Write out the entries verbatim and leave the images out of the copy.
START SOURCE DATA
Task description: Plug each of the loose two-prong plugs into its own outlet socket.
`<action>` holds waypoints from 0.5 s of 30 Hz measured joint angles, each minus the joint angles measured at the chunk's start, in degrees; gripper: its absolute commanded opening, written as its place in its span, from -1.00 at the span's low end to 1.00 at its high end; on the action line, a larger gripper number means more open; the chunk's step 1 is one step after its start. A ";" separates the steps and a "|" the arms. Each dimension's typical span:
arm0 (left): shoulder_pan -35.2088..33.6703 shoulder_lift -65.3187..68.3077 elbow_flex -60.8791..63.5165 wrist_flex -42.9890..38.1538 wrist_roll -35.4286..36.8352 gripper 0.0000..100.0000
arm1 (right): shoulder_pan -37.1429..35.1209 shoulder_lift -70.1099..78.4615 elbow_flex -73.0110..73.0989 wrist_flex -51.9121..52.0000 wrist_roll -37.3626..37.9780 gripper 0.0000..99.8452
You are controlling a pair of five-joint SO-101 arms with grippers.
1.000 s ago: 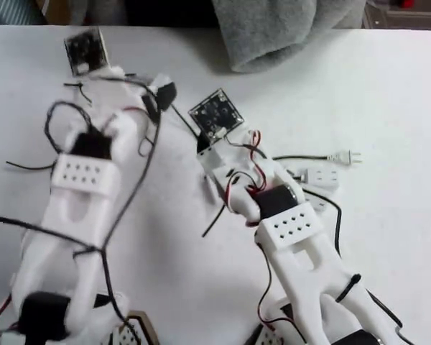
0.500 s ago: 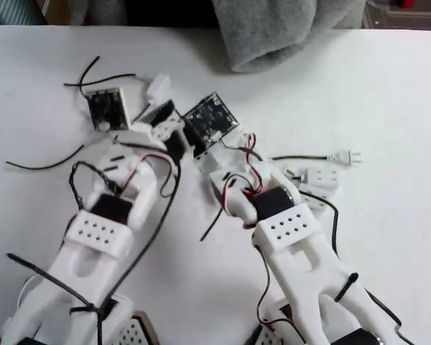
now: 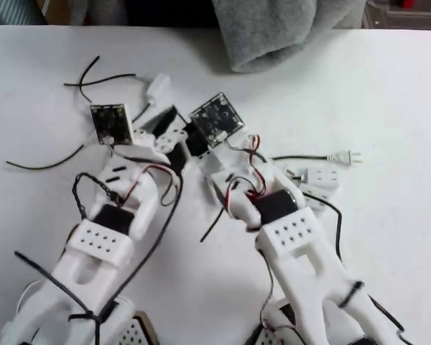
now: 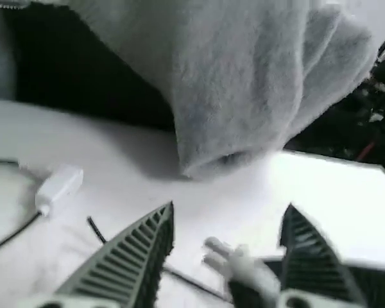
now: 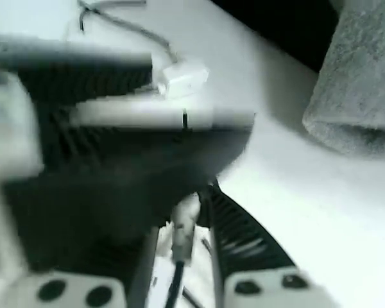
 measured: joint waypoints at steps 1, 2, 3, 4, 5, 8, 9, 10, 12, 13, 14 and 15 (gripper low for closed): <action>0.18 0.00 0.00 -0.26 -0.35 -0.47 | 0.00 -1.67 -0.09 0.97 0.00 -0.96; 0.26 -0.26 0.09 -0.26 -0.53 -0.47 | -0.18 -3.34 0.00 1.93 0.00 -0.96; 0.35 -0.44 0.09 -0.44 -0.53 -0.47 | -0.44 -4.84 0.09 3.16 -0.09 -0.96; 0.35 -0.62 0.09 -0.62 -0.53 -0.47 | -0.88 -6.42 0.26 4.22 -0.09 -0.96; 0.35 -0.35 0.09 -0.62 -0.53 -0.47 | -1.32 -8.18 0.35 5.27 -0.09 -0.96; 0.26 2.55 -0.70 -1.93 -0.53 -0.47 | -2.64 -12.48 0.53 8.18 -0.09 -0.96; 0.26 4.13 -1.14 -3.16 -0.53 -0.47 | -2.90 -13.71 0.62 8.97 -0.09 -0.96; 0.26 5.98 -1.76 -4.40 -0.53 -0.47 | -2.99 -14.59 0.62 9.58 -0.09 -0.96; 0.26 9.58 -3.08 -7.03 -0.53 -0.47 | -2.99 -16.26 0.70 10.55 -0.09 -0.96; 0.26 11.60 -3.87 -7.82 -0.53 -0.47 | -2.99 -16.97 0.88 10.90 -0.09 -0.96; 0.26 13.45 -4.75 -8.18 -0.53 -0.47 | -2.99 -17.67 1.14 11.43 -0.09 -0.96; 0.26 15.12 -5.71 -8.18 -0.53 -0.47 | -2.99 -18.20 1.23 11.69 -0.09 -0.96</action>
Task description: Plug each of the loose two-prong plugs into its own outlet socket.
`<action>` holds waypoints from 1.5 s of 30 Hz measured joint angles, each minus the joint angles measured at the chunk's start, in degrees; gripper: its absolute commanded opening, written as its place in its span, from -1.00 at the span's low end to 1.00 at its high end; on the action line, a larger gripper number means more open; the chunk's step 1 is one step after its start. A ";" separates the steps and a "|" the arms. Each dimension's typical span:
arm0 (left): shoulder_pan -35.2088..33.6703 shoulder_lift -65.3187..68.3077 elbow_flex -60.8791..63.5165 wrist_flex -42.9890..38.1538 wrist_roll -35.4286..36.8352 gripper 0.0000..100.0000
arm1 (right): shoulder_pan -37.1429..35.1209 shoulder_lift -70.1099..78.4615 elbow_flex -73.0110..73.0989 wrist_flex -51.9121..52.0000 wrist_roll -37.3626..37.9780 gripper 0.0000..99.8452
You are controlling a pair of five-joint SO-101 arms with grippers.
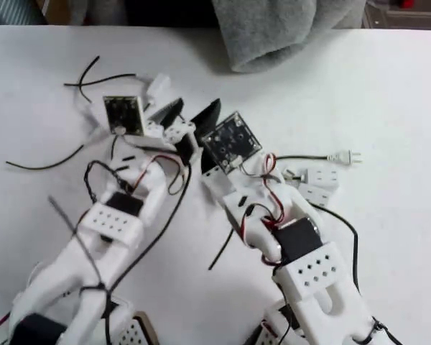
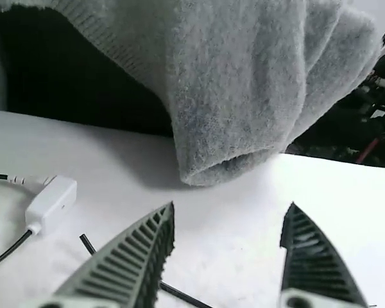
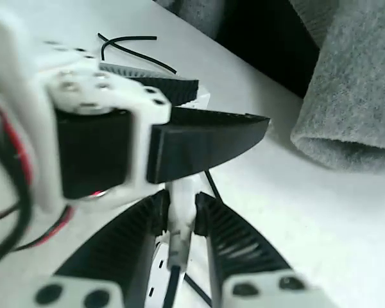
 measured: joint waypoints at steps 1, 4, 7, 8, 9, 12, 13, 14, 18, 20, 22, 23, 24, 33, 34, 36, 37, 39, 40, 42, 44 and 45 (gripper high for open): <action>0.00 1.32 -0.88 0.00 0.00 -0.47 | 0.00 -0.44 0.09 0.09 0.00 -0.96; 0.18 5.54 -0.62 0.70 -0.53 -0.47 | -0.35 -2.81 -0.44 -0.18 -0.18 -0.96; -0.35 5.71 -0.97 0.35 -0.79 -0.47 | -1.41 -6.33 -0.62 0.18 -0.09 -0.96; -0.70 6.07 -0.88 0.62 -0.70 -0.47 | -1.14 -6.59 -0.62 0.26 -0.09 -0.96; -0.79 6.42 -0.70 0.70 -0.70 -0.47 | -0.97 -6.77 -0.62 0.26 -0.18 -0.96; -1.14 6.42 -0.79 0.70 -0.79 -0.47 | -1.58 -7.03 -0.53 0.26 -0.09 -0.96; -1.67 6.42 -0.79 0.70 -0.79 -0.47 | -1.58 -7.03 -0.53 0.26 -0.09 -0.96; -2.46 6.42 -0.70 0.70 -0.79 -0.47 | -1.41 -6.95 -0.53 0.26 -0.09 -0.96; -9.14 2.99 -0.70 0.70 -0.79 -0.47 | 0.44 -6.95 -0.53 0.26 -0.09 -0.96; -13.36 0.97 -0.70 2.29 -0.79 -0.47 | 1.93 -6.95 -0.53 0.26 -0.35 -0.96; -16.62 0.09 -1.49 5.89 -0.79 -0.47 | 2.29 -6.24 -0.79 0.26 -2.20 -0.96; -17.85 0.00 -2.37 8.26 -0.70 -0.47 | 2.37 -4.92 -1.76 0.70 -3.16 -0.96; -19.34 0.00 -3.52 10.90 0.00 -0.47 | 2.37 -3.08 -2.90 1.76 -3.96 -0.96; -24.62 7.38 -21.36 41.58 2.55 -0.47 | 8.35 24.26 -20.40 11.69 -9.76 -0.96; -24.00 8.79 -23.74 45.71 1.41 -0.47 | 9.93 26.11 -21.36 11.87 -10.02 -0.96; -22.07 10.73 -27.78 53.36 -0.53 -0.47 | 12.57 27.87 -21.98 11.87 -10.29 -0.96; -20.75 11.52 -29.36 56.88 -1.14 -0.47 | 13.63 27.87 -21.98 11.96 -10.29 -0.96; -17.67 12.31 -31.38 62.51 -2.64 -0.47 | 15.30 28.04 -22.07 12.57 -10.29 -0.96; -15.82 12.40 -31.91 64.79 -3.25 -0.47 | 16.35 28.22 -22.07 12.92 -10.29 -0.96; -11.87 12.40 -32.26 68.57 -4.57 -0.47 | 18.73 28.66 -22.07 13.19 -10.29 -0.96; -7.91 12.66 -32.44 71.91 -5.45 -0.47 | 20.84 28.75 -20.66 13.19 -10.29 -0.96; -5.98 12.66 -32.44 73.32 -5.63 -0.47 | 21.98 28.75 -19.96 13.19 -10.29 -0.96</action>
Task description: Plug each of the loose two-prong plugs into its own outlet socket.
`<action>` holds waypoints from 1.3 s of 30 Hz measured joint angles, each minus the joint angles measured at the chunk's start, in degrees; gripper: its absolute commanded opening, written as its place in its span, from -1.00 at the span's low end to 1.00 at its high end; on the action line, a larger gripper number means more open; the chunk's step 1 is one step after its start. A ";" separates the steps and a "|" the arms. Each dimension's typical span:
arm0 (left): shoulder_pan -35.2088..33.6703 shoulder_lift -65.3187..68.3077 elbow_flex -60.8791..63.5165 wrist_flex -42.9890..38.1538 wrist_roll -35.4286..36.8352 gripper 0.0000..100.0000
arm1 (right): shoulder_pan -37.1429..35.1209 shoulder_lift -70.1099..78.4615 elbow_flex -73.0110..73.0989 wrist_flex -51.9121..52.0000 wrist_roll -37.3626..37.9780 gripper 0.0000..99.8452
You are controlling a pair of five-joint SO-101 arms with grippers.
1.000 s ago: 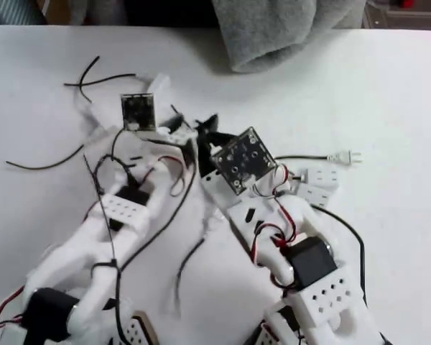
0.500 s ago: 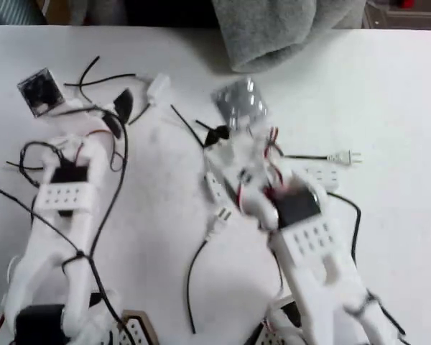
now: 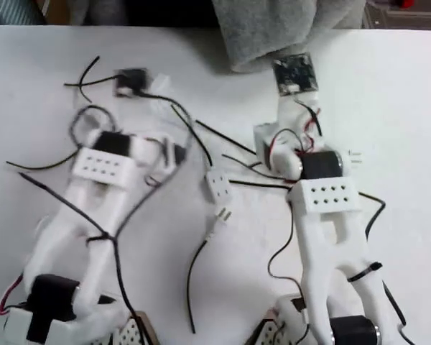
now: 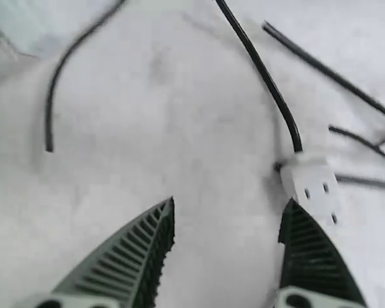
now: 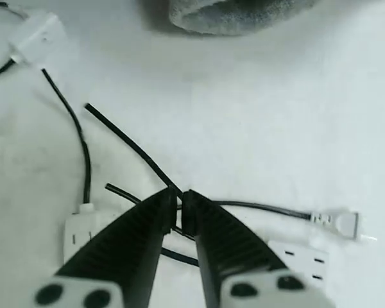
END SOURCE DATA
**RESPONSE TO THE EXERCISE:**
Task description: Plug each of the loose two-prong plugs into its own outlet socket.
`<action>` holds waypoints from 0.5 s of 30 Hz measured joint angles, each minus the joint angles measured at the chunk's start, in degrees; gripper: its absolute commanded opening, written as its place in its span, from -1.00 at the span's low end to 1.00 at its high end; on the action line, a larger gripper number means more open; the chunk's step 1 is one step after its start. A ";" separates the steps and a "|" the arms. Each dimension's typical span:
arm0 (left): shoulder_pan -35.2088..33.6703 shoulder_lift -65.3187..68.3077 elbow_flex -60.8791..63.5165 wrist_flex -42.9890..38.1538 wrist_roll -35.4286..36.8352 gripper 0.0000..100.0000
arm1 (right): shoulder_pan -37.1429..35.1209 shoulder_lift -70.1099..78.4615 elbow_flex -73.0110..73.0989 wrist_flex -51.9121..52.0000 wrist_roll -37.3626..37.9780 gripper 0.0000..99.8452
You are controlling a pair of five-joint SO-101 arms with grippers.
1.000 s ago: 
0.500 s ago: 
now: 
now: 
now: 
 measured: joint waypoints at steps 1, 2, 3, 4, 5, 8, 9, 10, 12, 13, 14 and 15 (gripper low for closed): <action>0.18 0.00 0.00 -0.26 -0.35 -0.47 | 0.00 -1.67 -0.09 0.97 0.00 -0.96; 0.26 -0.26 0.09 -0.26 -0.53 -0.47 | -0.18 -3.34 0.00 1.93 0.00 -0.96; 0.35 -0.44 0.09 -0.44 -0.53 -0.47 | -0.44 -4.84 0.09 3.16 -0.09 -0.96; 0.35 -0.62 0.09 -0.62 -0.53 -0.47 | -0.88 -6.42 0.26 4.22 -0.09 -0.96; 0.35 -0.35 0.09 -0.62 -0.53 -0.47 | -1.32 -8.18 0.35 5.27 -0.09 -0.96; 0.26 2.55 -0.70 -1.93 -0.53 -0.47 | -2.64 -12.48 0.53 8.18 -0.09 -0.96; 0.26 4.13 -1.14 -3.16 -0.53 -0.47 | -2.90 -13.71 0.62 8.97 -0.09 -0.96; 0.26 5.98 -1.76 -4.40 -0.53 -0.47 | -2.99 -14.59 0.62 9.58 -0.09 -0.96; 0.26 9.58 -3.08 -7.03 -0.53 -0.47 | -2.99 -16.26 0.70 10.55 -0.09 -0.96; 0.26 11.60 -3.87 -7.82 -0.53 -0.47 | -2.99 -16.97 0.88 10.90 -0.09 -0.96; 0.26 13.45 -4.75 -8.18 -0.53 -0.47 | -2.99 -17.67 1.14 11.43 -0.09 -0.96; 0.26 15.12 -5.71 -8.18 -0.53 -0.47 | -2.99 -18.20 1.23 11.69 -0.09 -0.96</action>
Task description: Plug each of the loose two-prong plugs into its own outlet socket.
`<action>` holds waypoints from 1.5 s of 30 Hz measured joint angles, each minus the joint angles measured at the chunk's start, in degrees; gripper: its absolute commanded opening, written as its place in its span, from -1.00 at the span's low end to 1.00 at its high end; on the action line, a larger gripper number means more open; the chunk's step 1 is one step after its start. A ";" separates the steps and a "|" the arms. Each dimension's typical span:
arm0 (left): shoulder_pan -35.2088..33.6703 shoulder_lift -65.3187..68.3077 elbow_flex -60.8791..63.5165 wrist_flex -42.9890..38.1538 wrist_roll -35.4286..36.8352 gripper 0.0000..100.0000
arm1 (right): shoulder_pan -37.1429..35.1209 shoulder_lift -70.1099..78.4615 elbow_flex -73.0110..73.0989 wrist_flex -51.9121..52.0000 wrist_roll -37.3626..37.9780 gripper 0.0000..99.8452
You are controlling a pair of five-joint SO-101 arms with grippers.
 measured: joint waypoints at steps 1, 4, 7, 8, 9, 12, 13, 14, 18, 20, 22, 23, 24, 33, 34, 36, 37, 39, 40, 42, 44 and 45 (gripper high for open): <action>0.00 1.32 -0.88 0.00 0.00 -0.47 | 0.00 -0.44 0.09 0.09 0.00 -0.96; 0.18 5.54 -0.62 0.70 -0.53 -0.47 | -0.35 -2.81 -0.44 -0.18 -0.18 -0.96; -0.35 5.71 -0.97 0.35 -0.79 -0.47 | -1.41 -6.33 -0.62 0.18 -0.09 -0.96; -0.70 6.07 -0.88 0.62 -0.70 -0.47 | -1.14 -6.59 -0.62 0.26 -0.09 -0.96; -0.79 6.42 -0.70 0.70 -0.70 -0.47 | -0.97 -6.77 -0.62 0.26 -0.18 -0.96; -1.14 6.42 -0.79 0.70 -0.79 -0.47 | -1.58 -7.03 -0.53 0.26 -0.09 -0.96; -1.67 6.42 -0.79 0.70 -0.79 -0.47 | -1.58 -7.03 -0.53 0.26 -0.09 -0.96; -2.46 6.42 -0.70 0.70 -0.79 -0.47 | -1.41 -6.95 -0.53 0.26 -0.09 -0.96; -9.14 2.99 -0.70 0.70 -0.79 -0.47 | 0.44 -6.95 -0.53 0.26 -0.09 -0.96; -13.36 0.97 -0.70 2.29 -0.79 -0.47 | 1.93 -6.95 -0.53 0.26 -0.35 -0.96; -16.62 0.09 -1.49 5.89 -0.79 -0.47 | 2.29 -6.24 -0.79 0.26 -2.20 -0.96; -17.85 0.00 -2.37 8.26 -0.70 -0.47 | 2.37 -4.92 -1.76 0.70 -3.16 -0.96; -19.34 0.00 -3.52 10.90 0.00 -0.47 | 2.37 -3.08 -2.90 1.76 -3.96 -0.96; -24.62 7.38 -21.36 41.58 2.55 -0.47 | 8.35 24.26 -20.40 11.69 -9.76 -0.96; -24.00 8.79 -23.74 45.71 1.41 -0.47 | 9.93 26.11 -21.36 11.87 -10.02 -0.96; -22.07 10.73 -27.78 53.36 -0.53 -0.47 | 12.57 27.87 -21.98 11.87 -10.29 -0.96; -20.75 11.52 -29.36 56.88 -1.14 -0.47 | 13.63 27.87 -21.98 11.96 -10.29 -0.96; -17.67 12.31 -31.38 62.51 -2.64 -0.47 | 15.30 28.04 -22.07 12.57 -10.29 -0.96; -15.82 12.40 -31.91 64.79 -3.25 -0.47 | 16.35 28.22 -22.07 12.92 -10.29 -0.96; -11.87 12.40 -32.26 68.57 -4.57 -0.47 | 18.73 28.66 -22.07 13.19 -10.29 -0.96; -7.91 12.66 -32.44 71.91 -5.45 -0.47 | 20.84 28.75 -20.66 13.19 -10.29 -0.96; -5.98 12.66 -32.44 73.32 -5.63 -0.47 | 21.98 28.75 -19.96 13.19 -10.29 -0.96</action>
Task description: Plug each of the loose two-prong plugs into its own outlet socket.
`<action>` holds waypoints from 1.3 s of 30 Hz measured joint angles, each minus the joint angles measured at the chunk's start, in degrees; gripper: its absolute commanded opening, written as its place in its span, from -1.00 at the span's low end to 1.00 at its high end; on the action line, a larger gripper number means more open; the chunk's step 1 is one step after its start. A ";" separates the steps and a "|" the arms. Each dimension's typical span:
arm0 (left): shoulder_pan -35.2088..33.6703 shoulder_lift -65.3187..68.3077 elbow_flex -60.8791..63.5165 wrist_flex -42.9890..38.1538 wrist_roll -35.4286..36.8352 gripper 0.0000..100.0000
arm1 (right): shoulder_pan -37.1429..35.1209 shoulder_lift -70.1099..78.4615 elbow_flex -73.0110..73.0989 wrist_flex -51.9121..52.0000 wrist_roll -37.3626..37.9780 gripper 0.0000..99.8452
You are controlling a pair of five-joint SO-101 arms with grippers.
1.000 s ago: 
0.500 s ago: 
now: 
now: 
now: 

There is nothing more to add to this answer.